• _EXERCISE GOAL_
Could you return all of the listing below exactly, please?

• _RAW DATA_
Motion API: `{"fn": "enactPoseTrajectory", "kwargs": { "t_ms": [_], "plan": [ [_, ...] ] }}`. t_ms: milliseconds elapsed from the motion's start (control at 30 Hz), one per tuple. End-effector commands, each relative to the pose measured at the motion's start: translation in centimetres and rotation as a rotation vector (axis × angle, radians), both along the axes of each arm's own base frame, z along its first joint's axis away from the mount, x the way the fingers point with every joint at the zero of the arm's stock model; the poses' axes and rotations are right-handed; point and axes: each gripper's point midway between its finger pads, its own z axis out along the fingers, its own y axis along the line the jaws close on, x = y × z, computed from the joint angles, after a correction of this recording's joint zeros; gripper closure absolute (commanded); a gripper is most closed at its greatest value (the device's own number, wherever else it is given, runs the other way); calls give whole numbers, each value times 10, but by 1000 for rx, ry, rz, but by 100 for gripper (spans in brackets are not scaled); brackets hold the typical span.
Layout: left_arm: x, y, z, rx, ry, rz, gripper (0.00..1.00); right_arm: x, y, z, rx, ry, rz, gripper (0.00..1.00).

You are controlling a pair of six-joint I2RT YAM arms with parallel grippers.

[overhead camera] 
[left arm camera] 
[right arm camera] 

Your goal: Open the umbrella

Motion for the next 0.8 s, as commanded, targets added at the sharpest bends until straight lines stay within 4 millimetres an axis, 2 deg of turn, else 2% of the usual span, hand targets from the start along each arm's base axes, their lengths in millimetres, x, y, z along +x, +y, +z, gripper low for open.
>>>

• _RESULT BELOW_
Motion API: `{"fn": "enactPoseTrajectory", "kwargs": { "t_ms": [_], "plan": [ [_, ...] ] }}`. t_ms: milliseconds elapsed from the motion's start (control at 30 Hz), one per tuple. End-effector commands, each relative to the pose measured at the motion's start: translation in centimetres and rotation as a rotation vector (axis × angle, radians), both along the axes of each arm's own base frame, z along its first joint's axis away from the mount, x the way the fingers point with every joint at the zero of the arm's stock model; the poses' axes and rotations are right-handed; point and axes: each gripper's point midway between its finger pads, its own z axis out along the fingers, its own y axis along the line the jaws close on, x = y × z, computed from the joint angles, after a correction of this recording's joint zeros; gripper closure absolute (commanded); a gripper is most closed at its greatest value (the device's own number, wherever else it is given, runs the other way); calls give whole numbers, each value times 10, but by 1000 for rx, ry, rz, but by 100 for gripper (spans in brackets are not scaled); brackets hold the typical span.
Layout: left_arm: x, y, z, rx, ry, rz, gripper (0.00..1.00); right_arm: x, y, z, rx, ry, rz, gripper (0.00..1.00).

You are controlling a pair of six-joint I2RT YAM arms with parallel grippers.

[overhead camera] 
[left arm camera] 
[right arm camera] 

Your goal: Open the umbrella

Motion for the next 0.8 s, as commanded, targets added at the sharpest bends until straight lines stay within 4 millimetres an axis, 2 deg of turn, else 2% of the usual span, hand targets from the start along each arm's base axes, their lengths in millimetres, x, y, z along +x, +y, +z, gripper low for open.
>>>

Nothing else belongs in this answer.